C. Exploring other paths
For some women, motherhood can take other forms:
Adoption, which allows them to create a family without going through pregnancy.
Being an aunt, godmother, or mentor, for those who wish to be involved in the lives of children without having any of their own.
Personal projects (career, travel, passions), which allow them to find fulfillment outside the role of mother.
D. Focusing on yourself
It is crucial to remember that your worth does not depend on others. To do this, you must:
Surround yourself with supportive people who do not reduce a woman to her status as a mother.
Celebrate your successes, whether professional, personal, or relational.
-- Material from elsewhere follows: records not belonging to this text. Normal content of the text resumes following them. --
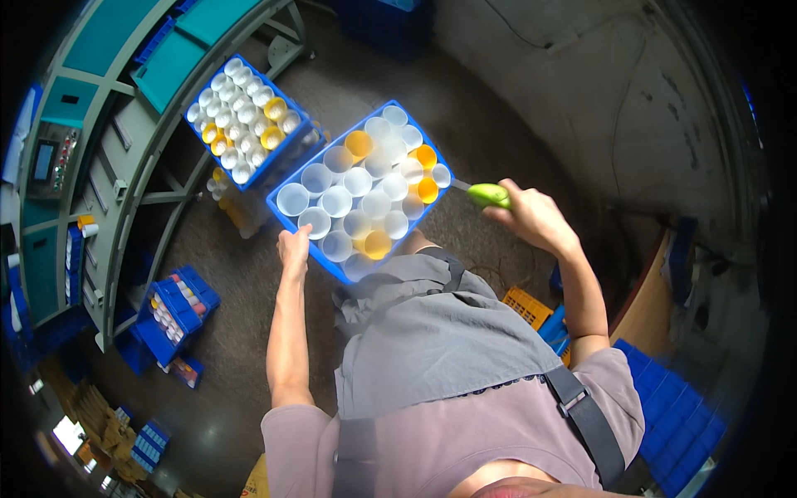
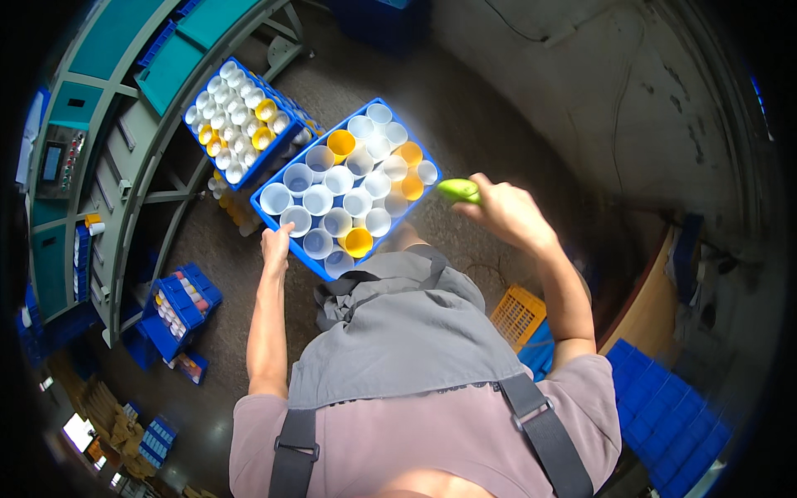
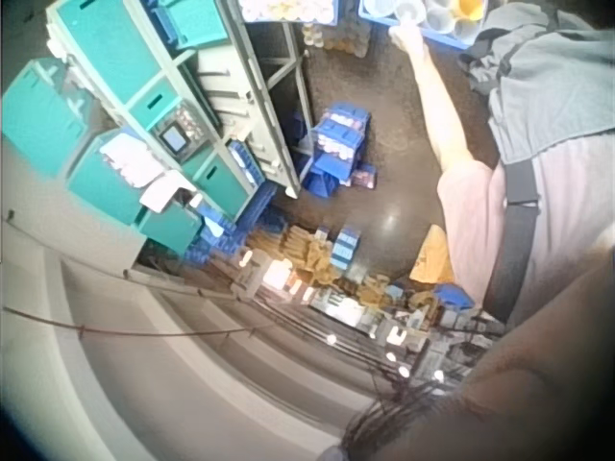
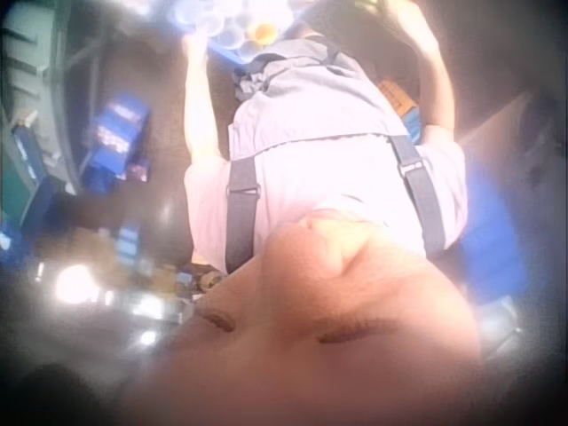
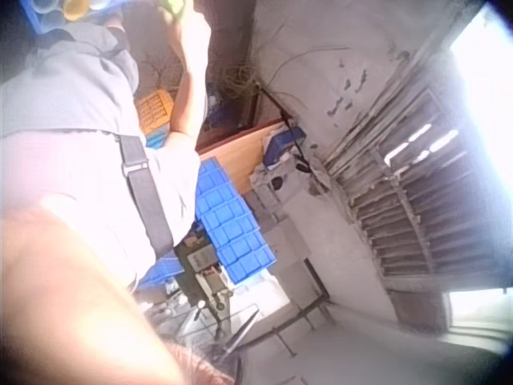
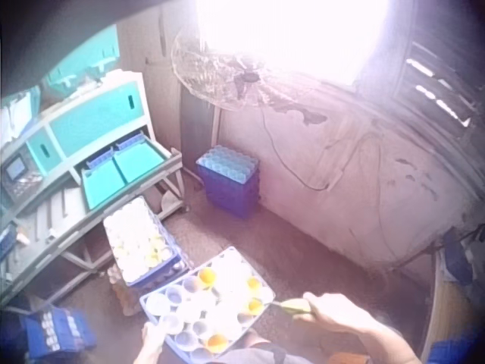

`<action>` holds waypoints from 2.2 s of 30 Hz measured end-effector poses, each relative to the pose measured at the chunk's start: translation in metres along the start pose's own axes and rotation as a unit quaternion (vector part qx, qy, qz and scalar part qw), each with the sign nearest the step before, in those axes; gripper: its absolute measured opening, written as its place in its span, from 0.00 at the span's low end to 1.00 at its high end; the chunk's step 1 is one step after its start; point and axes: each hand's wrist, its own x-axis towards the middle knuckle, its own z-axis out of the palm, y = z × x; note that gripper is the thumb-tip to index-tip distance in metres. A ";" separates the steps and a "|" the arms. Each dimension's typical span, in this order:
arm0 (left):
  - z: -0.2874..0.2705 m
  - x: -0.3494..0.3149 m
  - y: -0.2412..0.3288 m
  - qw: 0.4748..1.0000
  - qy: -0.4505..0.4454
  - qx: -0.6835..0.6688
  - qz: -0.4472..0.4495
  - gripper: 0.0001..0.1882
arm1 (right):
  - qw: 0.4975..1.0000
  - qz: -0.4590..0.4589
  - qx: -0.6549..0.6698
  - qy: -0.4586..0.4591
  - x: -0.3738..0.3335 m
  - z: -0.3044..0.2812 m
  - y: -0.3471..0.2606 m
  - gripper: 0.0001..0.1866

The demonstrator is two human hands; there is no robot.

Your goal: The person carries a blue tray of white and yellow cups, uses a green tool to adjust contents, and places the tray on a workbench. They then pour white granular material into the cups from a large plastic tube and arrange the filled cups in trays.

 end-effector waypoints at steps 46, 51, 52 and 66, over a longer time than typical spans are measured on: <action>-0.088 0.487 0.322 0.852 -0.390 -0.348 0.025 0.23 | 0.858 0.498 0.091 0.091 0.233 0.120 -0.199 0.29; 0.022 0.332 0.256 0.841 -0.524 -0.126 -0.056 0.23 | 0.783 0.597 0.163 -0.063 0.104 0.199 -0.224 0.14; 0.038 0.305 0.238 0.832 -0.548 -0.084 -0.036 0.22 | 0.786 0.586 0.180 -0.086 0.067 0.211 -0.240 0.14; 0.104 0.185 -0.002 0.796 -0.401 0.442 0.103 0.12 | 0.160 0.790 0.477 0.349 -0.193 0.443 -0.347 0.37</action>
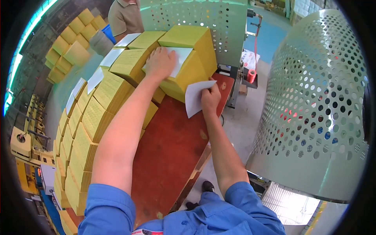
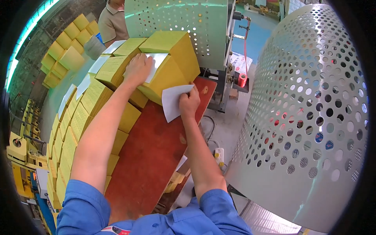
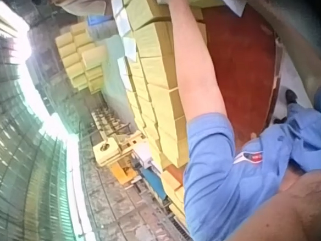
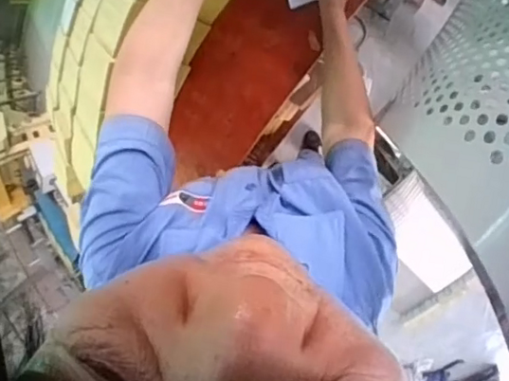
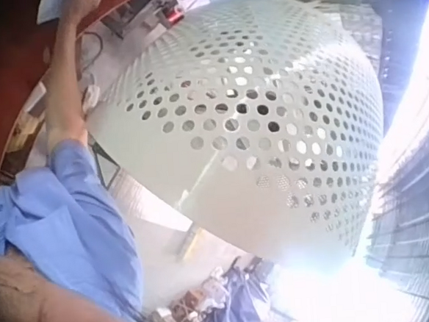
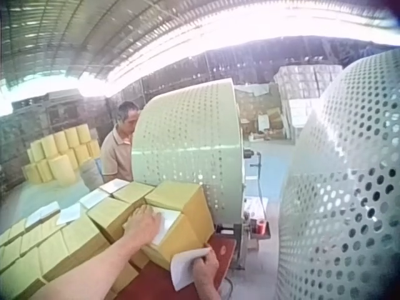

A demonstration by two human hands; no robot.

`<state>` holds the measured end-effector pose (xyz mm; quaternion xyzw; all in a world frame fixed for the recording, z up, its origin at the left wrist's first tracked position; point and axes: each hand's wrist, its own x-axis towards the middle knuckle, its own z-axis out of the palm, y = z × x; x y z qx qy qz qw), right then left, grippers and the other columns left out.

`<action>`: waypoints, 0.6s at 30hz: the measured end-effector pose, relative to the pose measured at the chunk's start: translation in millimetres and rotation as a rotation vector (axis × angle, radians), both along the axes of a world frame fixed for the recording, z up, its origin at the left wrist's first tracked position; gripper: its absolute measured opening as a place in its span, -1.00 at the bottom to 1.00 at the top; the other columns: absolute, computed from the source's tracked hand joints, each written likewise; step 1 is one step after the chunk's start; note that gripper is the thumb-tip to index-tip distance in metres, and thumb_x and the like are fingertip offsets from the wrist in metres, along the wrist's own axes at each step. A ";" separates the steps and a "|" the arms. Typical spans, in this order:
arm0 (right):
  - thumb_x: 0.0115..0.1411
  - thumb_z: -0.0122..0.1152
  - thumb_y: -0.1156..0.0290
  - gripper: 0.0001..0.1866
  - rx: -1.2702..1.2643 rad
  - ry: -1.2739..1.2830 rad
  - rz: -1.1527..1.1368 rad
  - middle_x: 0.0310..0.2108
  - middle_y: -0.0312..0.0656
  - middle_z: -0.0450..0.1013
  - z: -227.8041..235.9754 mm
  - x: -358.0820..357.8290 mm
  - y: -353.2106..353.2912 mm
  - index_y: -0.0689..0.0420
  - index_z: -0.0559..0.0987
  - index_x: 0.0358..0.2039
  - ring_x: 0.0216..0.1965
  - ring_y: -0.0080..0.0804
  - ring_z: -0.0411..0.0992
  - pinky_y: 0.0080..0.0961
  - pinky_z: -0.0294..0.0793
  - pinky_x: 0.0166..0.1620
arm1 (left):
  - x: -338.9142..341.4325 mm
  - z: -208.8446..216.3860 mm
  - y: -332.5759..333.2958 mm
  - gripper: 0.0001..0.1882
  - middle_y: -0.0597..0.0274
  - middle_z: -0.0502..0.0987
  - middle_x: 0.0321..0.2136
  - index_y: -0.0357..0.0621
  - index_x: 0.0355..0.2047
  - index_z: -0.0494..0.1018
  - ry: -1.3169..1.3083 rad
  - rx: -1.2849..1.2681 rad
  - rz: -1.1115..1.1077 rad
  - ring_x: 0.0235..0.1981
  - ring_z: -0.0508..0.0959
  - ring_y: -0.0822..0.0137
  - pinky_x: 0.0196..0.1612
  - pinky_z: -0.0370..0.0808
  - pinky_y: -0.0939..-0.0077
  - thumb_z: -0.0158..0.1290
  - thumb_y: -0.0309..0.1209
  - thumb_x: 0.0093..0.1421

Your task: The recorder weighs stacks of yellow paper, inserts separator sheets, and uses a banding machine to secure the stacks.

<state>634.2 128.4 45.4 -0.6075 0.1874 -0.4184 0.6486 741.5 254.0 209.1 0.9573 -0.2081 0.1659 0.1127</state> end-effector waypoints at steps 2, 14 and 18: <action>0.01 -0.06 0.58 -0.66 0.066 0.093 0.124 -0.24 -0.08 0.56 6.9 2.6 -0.7 0.23 0.57 -0.20 -0.23 -0.18 0.51 -0.38 0.45 -0.10 | 0.6 0.8 0.3 -0.42 -0.12 0.39 0.10 -0.36 0.06 0.35 0.024 0.003 0.009 0.16 0.35 -0.07 0.21 0.23 0.00 -0.20 -0.07 0.31; 0.09 -0.01 0.57 -0.73 0.015 0.155 0.344 -0.24 -0.16 0.55 -1.3 -188.2 33.9 0.22 0.57 -0.20 -0.23 -0.42 0.48 -0.50 0.44 -0.13 | -130.5 19.1 70.1 -0.45 -0.20 0.33 0.16 -0.39 0.14 0.29 0.018 -0.055 -0.546 0.21 0.31 -0.09 0.26 0.22 0.13 -0.06 -0.23 0.25; 0.13 0.02 0.55 -0.90 0.526 0.129 0.687 -0.15 -0.04 0.52 -27.6 -293.1 46.4 0.22 0.51 -0.47 -0.24 -0.34 0.48 -0.48 0.46 -0.17 | -244.7 40.8 125.6 -0.45 -0.22 0.22 0.24 -0.37 0.18 0.25 0.138 0.036 -0.709 0.26 0.22 -0.18 0.31 0.13 0.05 -0.09 -0.35 0.20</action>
Learn to say no to situations that belittle or humiliate you.
Testimonials: Women share their struggles
To illustrate this reality, here are some testimonials from women who have experienced this ordeal:
Aminata, 34:
“My in-laws called me ‘sterile’ as if it were my name. My husband ended up taking a second wife. Today, I live alone, but I finally feel free.”
Fatou, 29:
“People told me I wasn’t a real woman. I sank into depression. Thanks to therapy, I understood that I deserved to be happy, with or without children.”
Kadiatou, 40:
“My husband supported me, but his family harassed me. We ended up moving abroad to escape this pressure. Today, we are considering adoption.” »
Being a married woman without children in a society that values motherhood above all else is a path fraught with obstacles. Between humiliations, frustrations, and social pressure, these women must cope with suffering that is often invisible, but very real. Yet, their worth is not measured by their ability to give life. They deserve respect, love, and compassion.